We’re increasingly demanding more and more demands from our cameras. We already have 14 steps of dynamic range, very low noise at 3200 ISO, an extremely fast autofocus and compact lightweight bodies, but… what about color? Manufacturers don’t say anything remarkable about the color that is captured and how their cameras reproduce it, beyond the fact that they can produce “perfect” and “wonderful” colors (who would dare to doubt it!).
Well, many current DSLR cameras already have the ability to record a tremendous color gamut, reaching and even slightly exceeding the ProPhoto space in some cases. This makes them truly capable color registration tools. So, why don’t we adjust that wide color gamut with advanced color charts?
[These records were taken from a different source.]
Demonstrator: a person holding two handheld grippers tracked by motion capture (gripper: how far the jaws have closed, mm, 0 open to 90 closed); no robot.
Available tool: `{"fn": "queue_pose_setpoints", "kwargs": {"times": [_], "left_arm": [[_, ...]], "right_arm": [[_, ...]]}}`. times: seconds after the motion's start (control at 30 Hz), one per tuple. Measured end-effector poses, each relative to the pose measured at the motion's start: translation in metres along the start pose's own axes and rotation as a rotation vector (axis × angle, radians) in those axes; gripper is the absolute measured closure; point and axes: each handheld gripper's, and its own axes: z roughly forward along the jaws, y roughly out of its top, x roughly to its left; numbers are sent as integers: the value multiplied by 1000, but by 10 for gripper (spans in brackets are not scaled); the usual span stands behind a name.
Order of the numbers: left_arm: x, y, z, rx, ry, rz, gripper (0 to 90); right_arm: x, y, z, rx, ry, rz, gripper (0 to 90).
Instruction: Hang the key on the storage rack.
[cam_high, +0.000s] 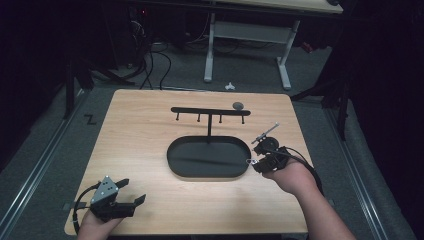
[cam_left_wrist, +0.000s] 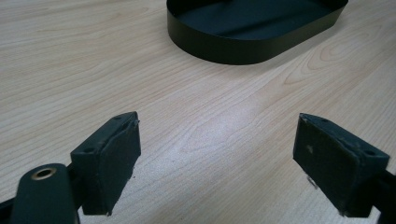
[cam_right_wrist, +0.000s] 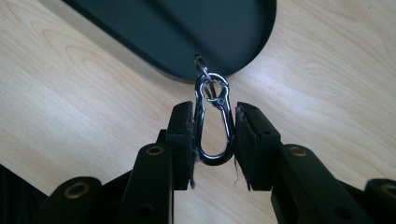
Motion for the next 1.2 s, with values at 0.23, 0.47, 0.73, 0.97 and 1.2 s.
{"fn": "queue_pose_setpoints", "kwargs": {"times": [0.23, 0.47, 0.73, 0.97, 1.2], "left_arm": [[0, 0, 0, 2, -1, 0, 155], [1, 0, -1, -1, -3, -3, 155], [1, 0, 0, -1, -3, -4, 155], [1, 0, 0, 0, -5, -4, 155], [1, 0, 0, -2, -5, -6, 155]], "right_arm": [[-3, 10, -10, -10, -20, 0, 684], [-5, 19, -20, -37, -26, 5, 684], [-6, 29, -31, -54, -34, 3, 684], [-5, 38, -40, -66, -42, 1, 684], [-5, 48, -47, -90, -47, 0, 684]]}}
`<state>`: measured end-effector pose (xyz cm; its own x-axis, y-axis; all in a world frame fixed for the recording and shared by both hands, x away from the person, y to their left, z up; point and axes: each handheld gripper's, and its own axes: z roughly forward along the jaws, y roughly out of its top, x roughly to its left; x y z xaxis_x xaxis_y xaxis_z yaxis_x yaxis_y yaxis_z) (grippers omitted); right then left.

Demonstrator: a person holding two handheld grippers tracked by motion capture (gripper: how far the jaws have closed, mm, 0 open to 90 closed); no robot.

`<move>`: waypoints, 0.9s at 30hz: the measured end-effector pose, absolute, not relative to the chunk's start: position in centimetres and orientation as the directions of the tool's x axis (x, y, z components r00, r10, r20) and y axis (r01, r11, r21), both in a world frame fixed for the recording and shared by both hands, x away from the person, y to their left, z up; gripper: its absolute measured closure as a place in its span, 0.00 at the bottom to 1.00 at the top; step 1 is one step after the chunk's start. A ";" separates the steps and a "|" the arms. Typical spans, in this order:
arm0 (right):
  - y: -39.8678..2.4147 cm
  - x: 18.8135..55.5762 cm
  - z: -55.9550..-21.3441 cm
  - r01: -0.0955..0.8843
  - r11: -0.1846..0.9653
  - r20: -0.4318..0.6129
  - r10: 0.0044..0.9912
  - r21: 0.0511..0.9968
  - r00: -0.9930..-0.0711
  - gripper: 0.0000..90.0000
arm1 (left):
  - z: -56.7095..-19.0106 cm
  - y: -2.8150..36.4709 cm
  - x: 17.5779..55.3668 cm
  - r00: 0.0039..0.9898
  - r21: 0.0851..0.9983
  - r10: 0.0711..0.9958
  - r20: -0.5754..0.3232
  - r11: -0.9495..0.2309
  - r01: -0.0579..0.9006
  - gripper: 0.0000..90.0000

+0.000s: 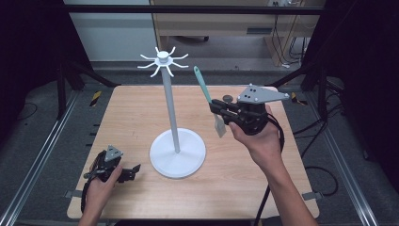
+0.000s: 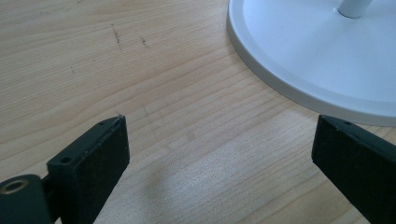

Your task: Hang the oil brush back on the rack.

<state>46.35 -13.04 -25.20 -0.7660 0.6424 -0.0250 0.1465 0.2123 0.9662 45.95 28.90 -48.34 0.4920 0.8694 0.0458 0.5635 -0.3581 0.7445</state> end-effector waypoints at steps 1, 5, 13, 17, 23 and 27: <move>-13.0 46.3 -25.2 0.145 0.208 -0.023 0.639 0.967 -0.768 0.92 | -48.3 28.9 46.0 0.493 0.745 0.869 0.046 -0.359 0.563 0.04; -13.0 46.2 -25.0 0.133 0.194 -0.020 0.634 0.972 -0.773 0.92 | -48.4 28.9 45.9 0.494 0.743 0.868 0.046 -0.361 0.564 0.04; -12.6 46.1 -24.6 0.116 0.183 -0.023 0.620 0.976 -0.784 0.92 | -48.4 28.8 45.9 0.495 0.743 0.868 0.043 -0.360 0.565 0.04; -12.3 46.1 -24.4 0.111 0.190 -0.028 0.612 0.976 -0.791 0.92 | -48.4 28.8 46.0 0.496 0.741 0.867 0.044 -0.361 0.566 0.04; -12.1 46.1 -24.4 0.109 0.188 -0.028 0.607 0.976 -0.794 0.92 | -48.4 28.8 46.0 0.497 0.740 0.867 0.043 -0.362 0.567 0.04; -11.9 46.1 -24.3 0.108 0.192 -0.030 0.601 0.975 -0.798 0.92 | -48.4 28.8 46.0 0.497 0.740 0.867 0.044 -0.362 0.567 0.04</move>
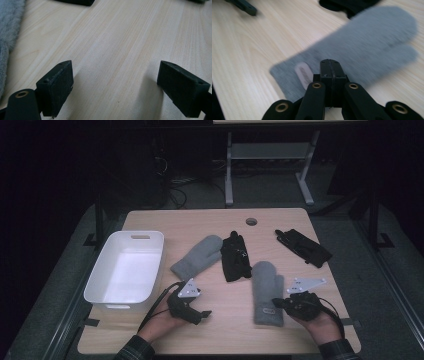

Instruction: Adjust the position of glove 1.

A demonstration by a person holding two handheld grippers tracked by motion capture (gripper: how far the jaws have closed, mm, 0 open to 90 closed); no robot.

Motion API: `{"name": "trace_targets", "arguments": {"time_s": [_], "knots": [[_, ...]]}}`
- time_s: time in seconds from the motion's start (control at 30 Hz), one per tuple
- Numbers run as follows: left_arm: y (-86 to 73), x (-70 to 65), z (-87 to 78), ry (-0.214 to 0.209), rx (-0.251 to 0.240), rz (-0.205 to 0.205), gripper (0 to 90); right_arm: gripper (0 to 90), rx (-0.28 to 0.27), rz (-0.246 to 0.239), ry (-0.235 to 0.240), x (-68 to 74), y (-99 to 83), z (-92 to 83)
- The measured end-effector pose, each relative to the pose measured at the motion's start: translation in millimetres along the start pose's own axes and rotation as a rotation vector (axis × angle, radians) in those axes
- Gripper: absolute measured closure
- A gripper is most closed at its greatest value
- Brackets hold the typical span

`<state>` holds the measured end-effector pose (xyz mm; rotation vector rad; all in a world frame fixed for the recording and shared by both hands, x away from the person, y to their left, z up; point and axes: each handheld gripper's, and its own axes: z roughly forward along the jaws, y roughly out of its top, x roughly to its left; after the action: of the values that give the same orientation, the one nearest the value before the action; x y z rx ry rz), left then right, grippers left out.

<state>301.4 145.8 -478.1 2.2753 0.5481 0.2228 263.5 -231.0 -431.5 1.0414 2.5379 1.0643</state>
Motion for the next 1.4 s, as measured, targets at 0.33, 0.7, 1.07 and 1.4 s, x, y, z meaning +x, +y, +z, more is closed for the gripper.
{"name": "trace_targets", "arguments": {"time_s": [0.33, 0.7, 1.07, 1.4], "knots": [[-0.1, -0.1, -0.3, -0.001, 0.004, -0.001, 12.6, 90.0, 0.058, 0.050, -0.033, -14.8, -30.8, -7.5], [-0.2, -0.3, -0.2, -0.002, 0.003, -0.003, 12.6, 90.0, 0.096, 0.004, 0.024, -0.3, -28.8, 2.0], [-0.2, -0.6, 0.0, -0.001, -0.001, -0.007, 12.6, 90.0, 0.095, -0.057, 0.080, 15.7, -17.6, 13.6], [-0.2, -0.6, 0.0, -0.002, -0.001, -0.007, 12.6, 90.0, 0.089, -0.103, 0.130, 28.6, 1.5, 31.7]]}}
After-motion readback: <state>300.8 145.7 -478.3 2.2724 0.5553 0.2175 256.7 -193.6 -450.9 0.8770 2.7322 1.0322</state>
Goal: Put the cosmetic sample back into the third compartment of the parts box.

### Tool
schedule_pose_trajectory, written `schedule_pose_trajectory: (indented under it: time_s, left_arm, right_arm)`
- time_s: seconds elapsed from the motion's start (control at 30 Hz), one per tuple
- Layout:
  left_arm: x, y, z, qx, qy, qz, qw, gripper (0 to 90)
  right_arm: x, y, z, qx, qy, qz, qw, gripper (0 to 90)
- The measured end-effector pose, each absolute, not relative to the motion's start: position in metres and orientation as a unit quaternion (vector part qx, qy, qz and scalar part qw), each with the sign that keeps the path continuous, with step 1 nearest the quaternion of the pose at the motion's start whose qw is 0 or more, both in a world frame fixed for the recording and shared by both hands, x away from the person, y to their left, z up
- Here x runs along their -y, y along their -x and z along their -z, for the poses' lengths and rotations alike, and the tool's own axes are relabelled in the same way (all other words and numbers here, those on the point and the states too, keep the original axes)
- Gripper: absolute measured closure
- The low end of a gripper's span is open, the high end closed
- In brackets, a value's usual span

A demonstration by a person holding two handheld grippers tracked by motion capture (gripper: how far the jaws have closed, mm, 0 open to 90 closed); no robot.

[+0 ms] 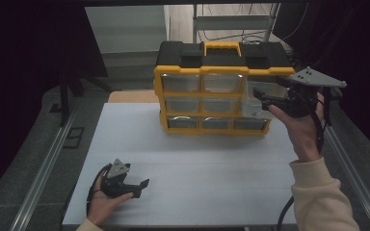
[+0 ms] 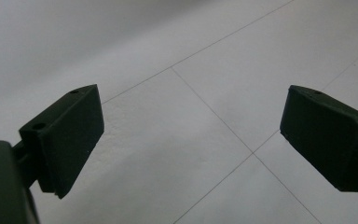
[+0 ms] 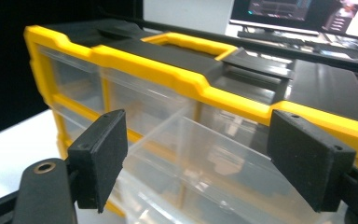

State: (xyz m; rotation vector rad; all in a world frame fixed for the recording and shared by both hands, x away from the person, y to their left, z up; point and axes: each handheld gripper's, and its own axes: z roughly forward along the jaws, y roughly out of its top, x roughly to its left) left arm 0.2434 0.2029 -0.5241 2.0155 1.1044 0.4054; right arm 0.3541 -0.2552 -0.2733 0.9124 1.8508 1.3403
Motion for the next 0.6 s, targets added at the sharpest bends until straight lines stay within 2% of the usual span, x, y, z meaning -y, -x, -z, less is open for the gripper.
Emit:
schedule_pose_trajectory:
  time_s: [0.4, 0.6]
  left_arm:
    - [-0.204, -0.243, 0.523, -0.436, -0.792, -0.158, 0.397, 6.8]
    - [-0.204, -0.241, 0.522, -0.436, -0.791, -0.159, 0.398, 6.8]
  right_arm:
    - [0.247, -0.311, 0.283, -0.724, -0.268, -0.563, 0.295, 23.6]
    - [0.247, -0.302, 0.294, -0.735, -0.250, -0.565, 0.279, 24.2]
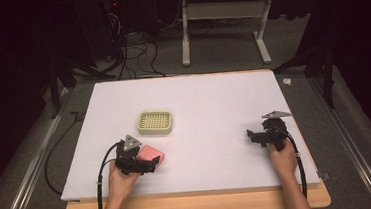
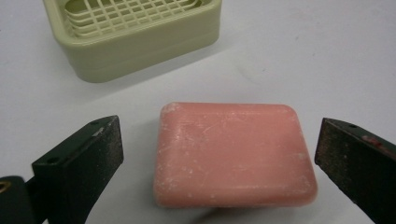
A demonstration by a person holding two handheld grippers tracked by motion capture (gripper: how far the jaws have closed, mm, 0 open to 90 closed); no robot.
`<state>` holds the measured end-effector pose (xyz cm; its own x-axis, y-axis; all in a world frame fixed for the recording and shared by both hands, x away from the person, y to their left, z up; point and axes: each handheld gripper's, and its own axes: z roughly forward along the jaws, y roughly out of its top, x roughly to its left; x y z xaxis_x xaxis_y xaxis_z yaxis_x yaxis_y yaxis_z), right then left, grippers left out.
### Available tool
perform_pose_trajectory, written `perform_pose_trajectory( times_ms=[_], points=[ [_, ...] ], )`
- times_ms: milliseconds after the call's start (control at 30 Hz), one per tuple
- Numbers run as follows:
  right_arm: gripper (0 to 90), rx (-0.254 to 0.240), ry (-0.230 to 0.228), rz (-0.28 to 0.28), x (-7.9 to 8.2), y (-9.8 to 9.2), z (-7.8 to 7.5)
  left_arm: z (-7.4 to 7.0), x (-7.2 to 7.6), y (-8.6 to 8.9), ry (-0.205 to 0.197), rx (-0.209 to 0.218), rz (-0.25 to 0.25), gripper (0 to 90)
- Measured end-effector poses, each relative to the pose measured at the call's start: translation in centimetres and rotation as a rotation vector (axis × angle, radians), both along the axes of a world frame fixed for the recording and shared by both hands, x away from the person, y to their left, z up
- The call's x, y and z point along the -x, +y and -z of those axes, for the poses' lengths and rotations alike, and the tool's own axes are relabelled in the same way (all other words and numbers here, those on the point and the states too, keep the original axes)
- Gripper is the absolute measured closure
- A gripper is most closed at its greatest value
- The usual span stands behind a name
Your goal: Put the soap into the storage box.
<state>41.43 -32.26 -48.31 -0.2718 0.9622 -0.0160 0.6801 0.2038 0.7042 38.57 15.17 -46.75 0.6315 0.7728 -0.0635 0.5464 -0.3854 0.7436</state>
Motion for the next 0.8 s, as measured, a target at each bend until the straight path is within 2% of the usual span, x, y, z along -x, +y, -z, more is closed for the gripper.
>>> perform_pose_trajectory(
  times_ms=[300, 667, 800],
  points=[
    [13.5, 0.000, 0.000, 0.000, 0.0, 0.0, 0.0, 0.7, -0.4, -0.9, 0.024, -0.042, 0.006, 1.4],
    [13.5, 0.000, 0.000, 0.000, 0.0, 0.0, 0.0, 1.0, -0.5, -1.1, 0.056, -0.063, -0.002, 2.4],
    [13.5, 0.000, 0.000, 0.000, 0.0, 0.0, 0.0, 1.2, -0.6, -1.2, 0.065, -0.085, -0.007, 2.8]
  ],
)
Many photographers use the ColorChecker, introduced in 1976, with only 24 color patches which does not seem to be the best option. Firstly, because it was not designed for that purpose, but to verify the results.
In this article I want to explain my experience calibrating cameras over the last 17 years. After having calibrated dozens and dozens for clients (like ZARA HOME, MANGO, DESIGUAL, for some art galleries or the Spanish National Biblioteque to name a few) with almost all the existing color targets, I realized that the results could be improved, but there was no color chart on the market to achieve this, so I decided to design it myself. Or at least try.
The HR-1 SuperChroma chart
The HR-1 SuperChroma is a color chart that has been designed with the aim of producing the best possible camera profiles to date. Unlike other charts, the SuperChroma breaks the mold and offers innovative solutions. It is the result of 3 years of work and has been created based on several fundamental premises:
1. To offer the largest gamut available today, thanks to giclée printing with 12 pigmented inks.
2. To have the most complete set of patches for profiling capture devices currently, with 999 patches.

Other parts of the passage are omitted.